ACTIVITY:
Below are entries; tally how many lines hold the string "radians" and answer with only that figure.

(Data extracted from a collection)
Start of Block

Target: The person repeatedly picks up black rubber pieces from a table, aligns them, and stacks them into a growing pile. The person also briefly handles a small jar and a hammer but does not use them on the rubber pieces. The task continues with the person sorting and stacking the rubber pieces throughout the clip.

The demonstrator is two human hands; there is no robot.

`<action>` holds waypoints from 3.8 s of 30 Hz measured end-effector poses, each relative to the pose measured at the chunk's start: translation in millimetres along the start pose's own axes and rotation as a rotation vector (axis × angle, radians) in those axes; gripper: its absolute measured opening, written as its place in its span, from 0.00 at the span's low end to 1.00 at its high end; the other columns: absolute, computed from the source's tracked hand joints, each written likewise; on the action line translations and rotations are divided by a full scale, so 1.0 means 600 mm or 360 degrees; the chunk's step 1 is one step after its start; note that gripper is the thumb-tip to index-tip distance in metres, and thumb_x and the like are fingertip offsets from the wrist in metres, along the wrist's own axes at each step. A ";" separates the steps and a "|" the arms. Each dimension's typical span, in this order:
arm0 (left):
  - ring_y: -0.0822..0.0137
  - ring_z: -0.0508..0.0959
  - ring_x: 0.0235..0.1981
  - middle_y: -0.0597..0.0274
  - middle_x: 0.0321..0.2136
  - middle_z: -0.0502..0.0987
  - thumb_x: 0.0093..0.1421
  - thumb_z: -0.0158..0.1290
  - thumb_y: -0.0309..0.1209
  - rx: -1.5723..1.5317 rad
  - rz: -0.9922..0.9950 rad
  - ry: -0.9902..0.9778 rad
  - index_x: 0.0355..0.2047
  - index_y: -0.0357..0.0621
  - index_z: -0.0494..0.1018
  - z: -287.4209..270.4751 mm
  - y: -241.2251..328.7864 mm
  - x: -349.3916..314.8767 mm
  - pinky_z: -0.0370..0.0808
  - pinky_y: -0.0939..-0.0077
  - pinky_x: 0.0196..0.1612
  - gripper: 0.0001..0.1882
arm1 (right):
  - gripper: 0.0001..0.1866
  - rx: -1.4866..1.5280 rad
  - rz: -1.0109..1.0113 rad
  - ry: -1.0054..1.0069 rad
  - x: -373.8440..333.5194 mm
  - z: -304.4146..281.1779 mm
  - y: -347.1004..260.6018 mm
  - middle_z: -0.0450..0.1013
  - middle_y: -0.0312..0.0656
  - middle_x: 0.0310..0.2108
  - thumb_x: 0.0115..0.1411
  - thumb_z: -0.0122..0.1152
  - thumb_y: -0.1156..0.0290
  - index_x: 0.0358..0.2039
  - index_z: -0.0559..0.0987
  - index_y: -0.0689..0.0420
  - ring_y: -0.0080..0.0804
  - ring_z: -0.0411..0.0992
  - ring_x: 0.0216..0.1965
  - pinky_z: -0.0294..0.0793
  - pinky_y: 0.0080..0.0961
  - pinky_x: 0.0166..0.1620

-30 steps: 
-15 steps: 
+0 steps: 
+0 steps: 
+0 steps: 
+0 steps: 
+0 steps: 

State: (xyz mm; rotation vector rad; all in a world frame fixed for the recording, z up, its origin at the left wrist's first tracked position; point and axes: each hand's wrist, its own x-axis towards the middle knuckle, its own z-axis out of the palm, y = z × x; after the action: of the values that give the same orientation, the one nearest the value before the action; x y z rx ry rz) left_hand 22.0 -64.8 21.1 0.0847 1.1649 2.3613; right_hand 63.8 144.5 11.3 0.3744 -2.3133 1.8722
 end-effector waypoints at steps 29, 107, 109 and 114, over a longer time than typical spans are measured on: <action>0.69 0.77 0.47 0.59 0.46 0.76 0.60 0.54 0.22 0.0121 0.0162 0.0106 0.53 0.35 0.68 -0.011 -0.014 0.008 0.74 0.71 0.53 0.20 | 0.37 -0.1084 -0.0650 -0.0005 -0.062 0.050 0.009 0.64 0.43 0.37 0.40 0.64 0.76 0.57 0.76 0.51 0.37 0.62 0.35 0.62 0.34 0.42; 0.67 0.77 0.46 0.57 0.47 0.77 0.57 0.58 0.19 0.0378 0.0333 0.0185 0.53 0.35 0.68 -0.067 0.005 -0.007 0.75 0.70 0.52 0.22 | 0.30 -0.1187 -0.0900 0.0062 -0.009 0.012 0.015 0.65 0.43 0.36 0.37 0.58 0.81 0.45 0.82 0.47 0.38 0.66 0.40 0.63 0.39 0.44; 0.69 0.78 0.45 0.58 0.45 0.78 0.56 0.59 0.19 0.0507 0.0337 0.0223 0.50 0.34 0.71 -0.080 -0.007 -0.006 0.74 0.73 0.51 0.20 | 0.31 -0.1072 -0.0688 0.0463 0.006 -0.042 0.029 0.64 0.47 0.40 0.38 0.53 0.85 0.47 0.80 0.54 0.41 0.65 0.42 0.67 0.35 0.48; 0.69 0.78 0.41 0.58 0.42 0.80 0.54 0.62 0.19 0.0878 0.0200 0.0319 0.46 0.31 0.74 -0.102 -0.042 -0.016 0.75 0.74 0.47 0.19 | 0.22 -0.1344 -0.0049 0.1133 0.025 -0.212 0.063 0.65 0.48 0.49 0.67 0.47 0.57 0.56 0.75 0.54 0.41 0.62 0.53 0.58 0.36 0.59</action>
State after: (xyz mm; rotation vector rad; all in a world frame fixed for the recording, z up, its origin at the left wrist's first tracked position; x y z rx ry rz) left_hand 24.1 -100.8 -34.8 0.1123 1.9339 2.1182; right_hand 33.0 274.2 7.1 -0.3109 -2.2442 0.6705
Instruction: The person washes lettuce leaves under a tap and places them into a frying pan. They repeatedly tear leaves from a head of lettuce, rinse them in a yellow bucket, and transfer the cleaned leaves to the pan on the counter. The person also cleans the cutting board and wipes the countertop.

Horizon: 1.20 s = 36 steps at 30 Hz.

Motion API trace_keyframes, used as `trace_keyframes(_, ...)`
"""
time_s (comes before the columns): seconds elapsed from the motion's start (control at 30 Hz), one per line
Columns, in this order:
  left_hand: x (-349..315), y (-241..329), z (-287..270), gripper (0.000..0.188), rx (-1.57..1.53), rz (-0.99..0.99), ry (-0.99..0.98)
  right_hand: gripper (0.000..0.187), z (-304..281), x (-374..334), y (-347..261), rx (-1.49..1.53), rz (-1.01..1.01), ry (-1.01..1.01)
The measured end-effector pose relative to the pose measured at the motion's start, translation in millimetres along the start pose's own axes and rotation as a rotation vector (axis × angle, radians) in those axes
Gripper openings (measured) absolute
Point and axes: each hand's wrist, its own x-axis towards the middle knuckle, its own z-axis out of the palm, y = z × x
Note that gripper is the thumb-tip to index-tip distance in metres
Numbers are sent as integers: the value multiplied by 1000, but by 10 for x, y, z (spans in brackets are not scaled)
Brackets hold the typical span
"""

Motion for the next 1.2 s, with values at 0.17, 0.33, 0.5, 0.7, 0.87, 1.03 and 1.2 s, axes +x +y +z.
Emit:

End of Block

YOUR RESPONSE:
2